**Exercise goal**
What is needed is a copy of each line in the listing below that contains "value".

**Information shown**
※ ※ ※

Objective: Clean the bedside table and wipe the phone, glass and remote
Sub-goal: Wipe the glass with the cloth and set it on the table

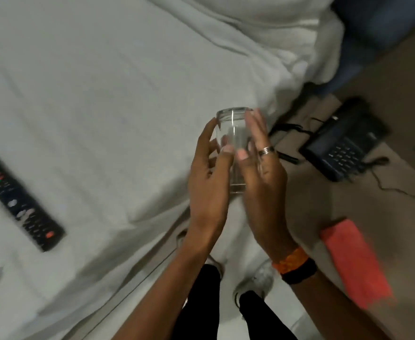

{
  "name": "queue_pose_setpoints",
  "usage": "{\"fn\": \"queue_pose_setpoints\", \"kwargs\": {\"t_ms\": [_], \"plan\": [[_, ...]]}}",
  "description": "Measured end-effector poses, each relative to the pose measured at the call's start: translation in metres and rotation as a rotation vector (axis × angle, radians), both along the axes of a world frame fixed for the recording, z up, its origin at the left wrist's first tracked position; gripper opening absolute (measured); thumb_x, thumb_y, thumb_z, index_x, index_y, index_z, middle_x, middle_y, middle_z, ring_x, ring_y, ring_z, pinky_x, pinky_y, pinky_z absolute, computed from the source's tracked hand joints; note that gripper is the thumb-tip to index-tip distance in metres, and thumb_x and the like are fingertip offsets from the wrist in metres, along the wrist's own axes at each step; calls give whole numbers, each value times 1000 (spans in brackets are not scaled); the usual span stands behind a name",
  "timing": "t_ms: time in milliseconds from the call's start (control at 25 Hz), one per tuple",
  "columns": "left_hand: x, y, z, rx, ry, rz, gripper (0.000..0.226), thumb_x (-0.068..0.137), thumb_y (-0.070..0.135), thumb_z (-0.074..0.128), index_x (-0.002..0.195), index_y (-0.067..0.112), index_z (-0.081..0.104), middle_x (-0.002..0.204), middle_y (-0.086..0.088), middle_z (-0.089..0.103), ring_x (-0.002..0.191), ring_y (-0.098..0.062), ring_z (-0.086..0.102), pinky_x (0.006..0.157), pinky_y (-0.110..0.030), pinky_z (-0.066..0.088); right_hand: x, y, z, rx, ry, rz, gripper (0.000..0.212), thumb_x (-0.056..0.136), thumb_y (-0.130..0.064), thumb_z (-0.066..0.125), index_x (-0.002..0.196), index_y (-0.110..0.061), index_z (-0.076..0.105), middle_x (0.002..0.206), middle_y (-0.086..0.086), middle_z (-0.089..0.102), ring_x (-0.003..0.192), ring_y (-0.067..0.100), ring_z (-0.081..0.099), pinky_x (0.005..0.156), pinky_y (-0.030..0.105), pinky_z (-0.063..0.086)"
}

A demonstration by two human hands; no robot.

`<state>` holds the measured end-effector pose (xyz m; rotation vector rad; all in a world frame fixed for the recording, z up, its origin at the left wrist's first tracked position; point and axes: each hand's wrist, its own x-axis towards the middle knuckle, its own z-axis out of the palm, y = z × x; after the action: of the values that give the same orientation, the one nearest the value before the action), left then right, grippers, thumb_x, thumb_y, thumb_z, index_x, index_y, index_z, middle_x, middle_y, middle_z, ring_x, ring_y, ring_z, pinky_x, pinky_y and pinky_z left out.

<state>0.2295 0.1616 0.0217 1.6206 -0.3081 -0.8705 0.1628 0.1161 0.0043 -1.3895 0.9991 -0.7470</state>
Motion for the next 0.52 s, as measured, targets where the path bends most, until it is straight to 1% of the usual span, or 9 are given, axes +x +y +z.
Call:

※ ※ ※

**Expected output**
  "description": "Measured end-effector poses, each relative to the pose measured at the call's start: translation in metres and rotation as a rotation vector (axis × angle, radians), both along the axes of a world frame fixed for the recording, z up, its origin at the left wrist's first tracked position; gripper opening absolute (measured); thumb_x, thumb_y, thumb_z, index_x, index_y, index_z, middle_x, middle_y, middle_z, ring_x, ring_y, ring_z, pinky_x, pinky_y, pinky_z absolute, computed from the source's tracked hand joints; note that gripper is the thumb-tip to index-tip distance in metres, and thumb_x and the like are fingertip offsets from the wrist in metres, along the wrist's own axes at each step; calls give whole numbers, each value times 1000 (spans in brackets are not scaled); the usual span stands behind a name",
`<state>` holds the measured end-effector pose (xyz m; rotation vector rad; all in a world frame fixed for the recording, z up, its origin at the left wrist's first tracked position; point and axes: each hand's wrist, its own x-axis towards the middle knuckle, its own z-axis out of the palm, y = z × x; after the action: of the values that give the same orientation, the one nearest the value before the action), left then right, grippers, thumb_x, thumb_y, thumb_z, index_x, index_y, index_z, middle_x, middle_y, middle_z, ring_x, ring_y, ring_z, pinky_x, pinky_y and pinky_z left out.

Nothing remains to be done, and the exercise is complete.